Les législateurs que vous êtes savent bien que la définition inscrite dans le nouveau code s'appliquera a eux, soit par l'effet immédiat de la loi pénale plus douce, soit - si elle est plus sévère - parce qu'on ne saurait faire de discrimination et que le régime de libération conditionnelle sera le même pour tous les condamnés à perpétuité. Par conséquent, n'ouvrez pas maintenant cette discussion. Pour les mêmes raisons de clarté et de simplicité, nous n'avons pas inséré dans le projet les dispositions relatives au temps de guerre, le Gouvernement sait bien que, quand le mépris de la vie, la violence mortelle deviennent la loi commune, quand certaines valeurs essentielles du temps de paix sont remplacées par d'autres qui expriment la primauté de la défense de la Patrie, alors le fondement même de l'abolition s'efface de la conscience collective pour la durée du conflit, et, bien entendu, l'abolition est alors entre parenthèses. Il est apparu au Gouvernement qu'il était malvenu, au moment où vous décidiez enfin de l'abolition dans la France en paix qui est heureusement la nôtre, de débattre du domaine éventuel de la peine de mort en temps de guerre, une guerre que rien heureusement n'annonce. 

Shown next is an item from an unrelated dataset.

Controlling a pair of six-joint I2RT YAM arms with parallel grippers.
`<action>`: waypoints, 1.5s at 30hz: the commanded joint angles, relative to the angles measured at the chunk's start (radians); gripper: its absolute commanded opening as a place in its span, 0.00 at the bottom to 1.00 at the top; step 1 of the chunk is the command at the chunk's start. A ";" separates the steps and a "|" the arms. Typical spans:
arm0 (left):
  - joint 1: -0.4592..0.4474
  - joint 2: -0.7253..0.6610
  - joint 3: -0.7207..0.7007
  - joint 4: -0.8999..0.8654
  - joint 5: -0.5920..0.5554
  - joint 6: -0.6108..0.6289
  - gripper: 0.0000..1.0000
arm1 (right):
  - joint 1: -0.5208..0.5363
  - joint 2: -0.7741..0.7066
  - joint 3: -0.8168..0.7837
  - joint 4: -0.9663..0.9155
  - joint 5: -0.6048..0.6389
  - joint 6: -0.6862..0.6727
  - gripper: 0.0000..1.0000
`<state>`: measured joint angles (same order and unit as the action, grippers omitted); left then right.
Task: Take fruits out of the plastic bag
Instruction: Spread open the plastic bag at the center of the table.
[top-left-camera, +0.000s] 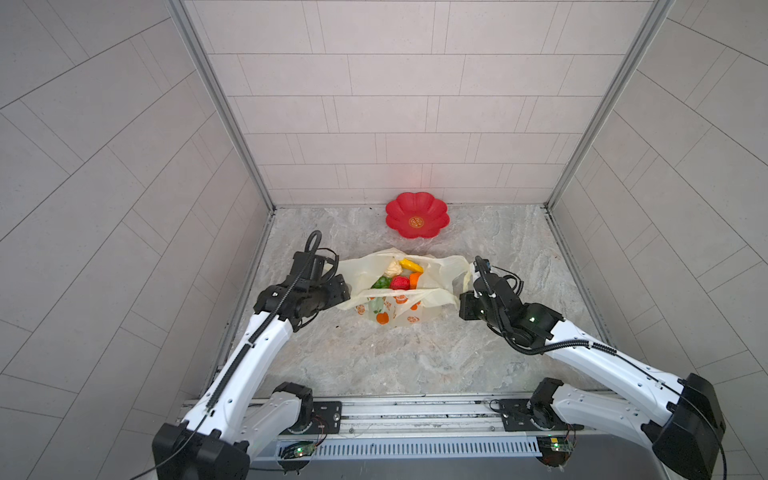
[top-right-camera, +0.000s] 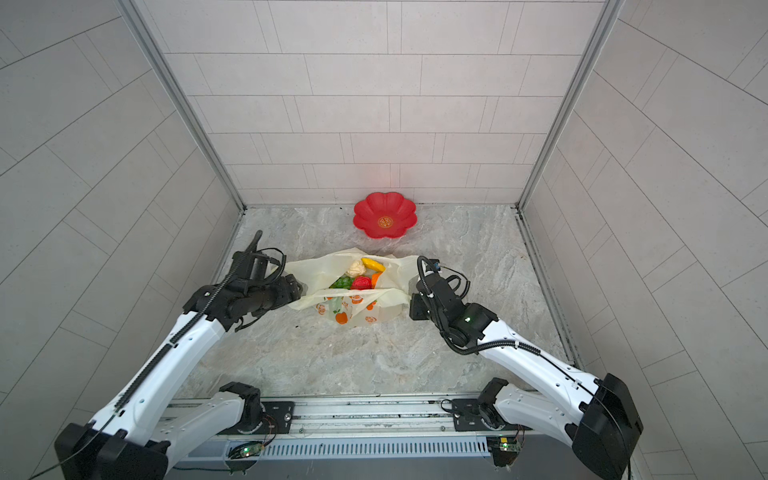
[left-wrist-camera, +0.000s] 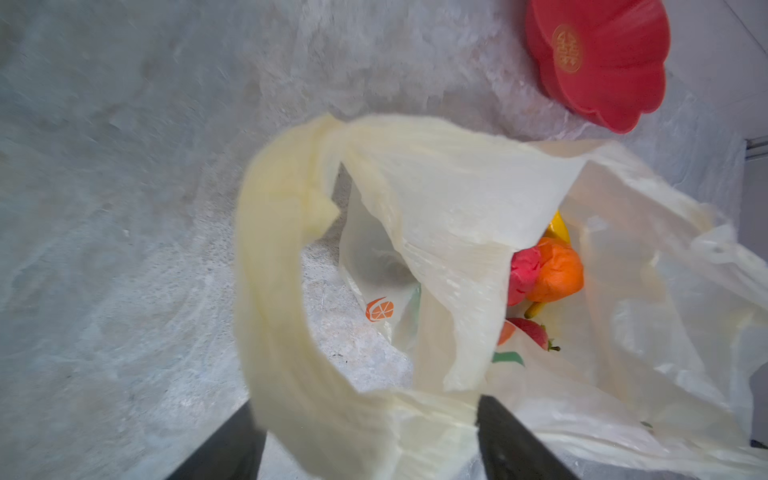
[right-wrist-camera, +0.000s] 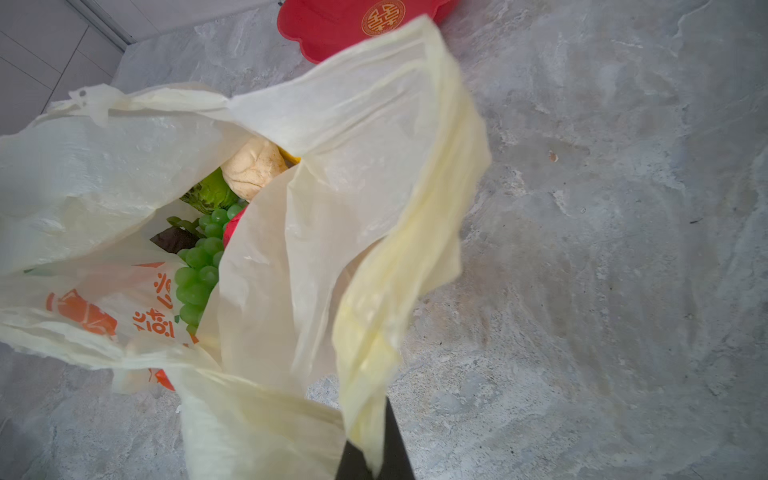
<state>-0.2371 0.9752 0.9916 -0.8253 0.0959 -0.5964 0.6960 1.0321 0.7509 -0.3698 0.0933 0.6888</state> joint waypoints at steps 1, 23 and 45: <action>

            Ce sera au Gouvernement et au législateur, du temps de l'épreuve - si elle doit survenir - qu'il appartiendra d'y pourvoir, en même temps qu'aux nombreuses dispositions particulières qu'appelle une législation de guerre. Mais arrêter les modalités d'une législation de guerre à cet instant où nous abolissons la peine de mort n'aurait point de sens. Ce serait hors de propos au moment où, après cent quatre vingt-dix ans de débat, vous allez enfin prononcer et décider de l'abolition. 
                  
Les propos que j'ai tenus, les raisons que j'ai avancées, votre coeur, votre conscience vous les avaient déjà dictés aussi bien qu'à moi. Je tenais simplement, à ce moment essentiel de notre histoire judiciaire, à les rappeler, au nom du Gouvernement. Je sais que dans nos lois, tout dépend de votre volonté et de votre conscience. Je sais que beaucoup d'entre vous, dans la majorité comme dans l'opposition, ont lutté pour l'abolition Je sais que le Parlement aurait pu aisément, de sa seule initiative, libérer nos lois de la peine de mort. Vous avez accepté que ce soit sur un projet du Gouvernement que soit soumise à vos votes l'abolition, associant ainsi le Gouvernement et moi-même à cette grande mesure. 
                         Laissez-moi vous on remercier. Demain, grâce à vous la justice française ne sera plus une justice qui tue. Demain, grâce à vous, il n'y aura plus, pour notre honte commune, d'exécutions furtives, à l'aube, sous le dais noir, dans les prisons françaises. Demain, les pages sanglantes de notre justice seront tournées. A cet instant plus qu'à aucun autre, j'ai le sentiment d'assumer mon ministère, au sens ancien, au sens noble, le plus noble qui soit, c'est-à-dire au sens de "service". Demain, vous voterez l'abolition de la peine de mort. Législateur français, de tout mon coeur, je vous en remercie.